Regarding our experience, we are going to point to issues worth specific consideration in order to share our experience with interested peers, thus make it reusable in the community of interface designers. In a nutshell, getting in contact with users with special needs may need special provisions, contacts with counseling centers, more time than talking to “ordinary” users, and an adaptation of methods and/or tools and procedures to accommodate for the particular special needs.

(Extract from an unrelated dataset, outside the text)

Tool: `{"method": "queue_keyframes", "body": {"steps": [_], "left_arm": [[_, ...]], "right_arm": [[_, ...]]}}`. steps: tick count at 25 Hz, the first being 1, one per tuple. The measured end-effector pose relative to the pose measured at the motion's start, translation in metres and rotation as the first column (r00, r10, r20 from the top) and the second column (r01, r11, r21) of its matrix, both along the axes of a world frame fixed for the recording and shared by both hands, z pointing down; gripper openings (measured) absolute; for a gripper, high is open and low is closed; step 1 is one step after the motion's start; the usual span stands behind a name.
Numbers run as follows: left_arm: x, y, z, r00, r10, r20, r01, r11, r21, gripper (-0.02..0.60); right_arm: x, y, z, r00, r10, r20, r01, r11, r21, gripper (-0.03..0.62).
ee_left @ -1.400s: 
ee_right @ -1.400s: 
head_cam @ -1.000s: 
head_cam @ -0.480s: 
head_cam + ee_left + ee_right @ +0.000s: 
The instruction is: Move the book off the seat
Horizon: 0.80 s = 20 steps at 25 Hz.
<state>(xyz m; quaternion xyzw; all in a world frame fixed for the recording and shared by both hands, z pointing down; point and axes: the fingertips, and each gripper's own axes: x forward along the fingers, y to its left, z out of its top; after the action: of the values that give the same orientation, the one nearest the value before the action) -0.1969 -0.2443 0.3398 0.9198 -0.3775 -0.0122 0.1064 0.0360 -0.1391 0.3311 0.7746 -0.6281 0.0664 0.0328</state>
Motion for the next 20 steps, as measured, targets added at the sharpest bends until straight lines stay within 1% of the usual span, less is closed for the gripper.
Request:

This chapter is structured as follows: the next section discusses the background in which this research was conducted and provisions we are taking to maximize end-user inclusion in all aspects of the design process. Additionally we are going to mention related work and studies that influenced different aspects of our research design. The subsequent section describes our applied design strategies and how we included people with dyslexia into the design-process through individual direct and indirect means of end-user inclusion during the early stages of human centered design. The particular experiences of included dyslexic users will be highlighted throughout this section. The final sections summarize our work and experiences so far and give an outlook on further work. The contribution intends to confirm that the inclusion of end users in early stages of web-design is essential and that it should be done regardless of whether end-users have special needs or not. Furthermore, the article illustrates some concrete techniques and steps to include end-users with dyslexia and thus can serve as an example or inspiration on how to accomplish and exploit end-user inclusion for increased usability of a web-portal.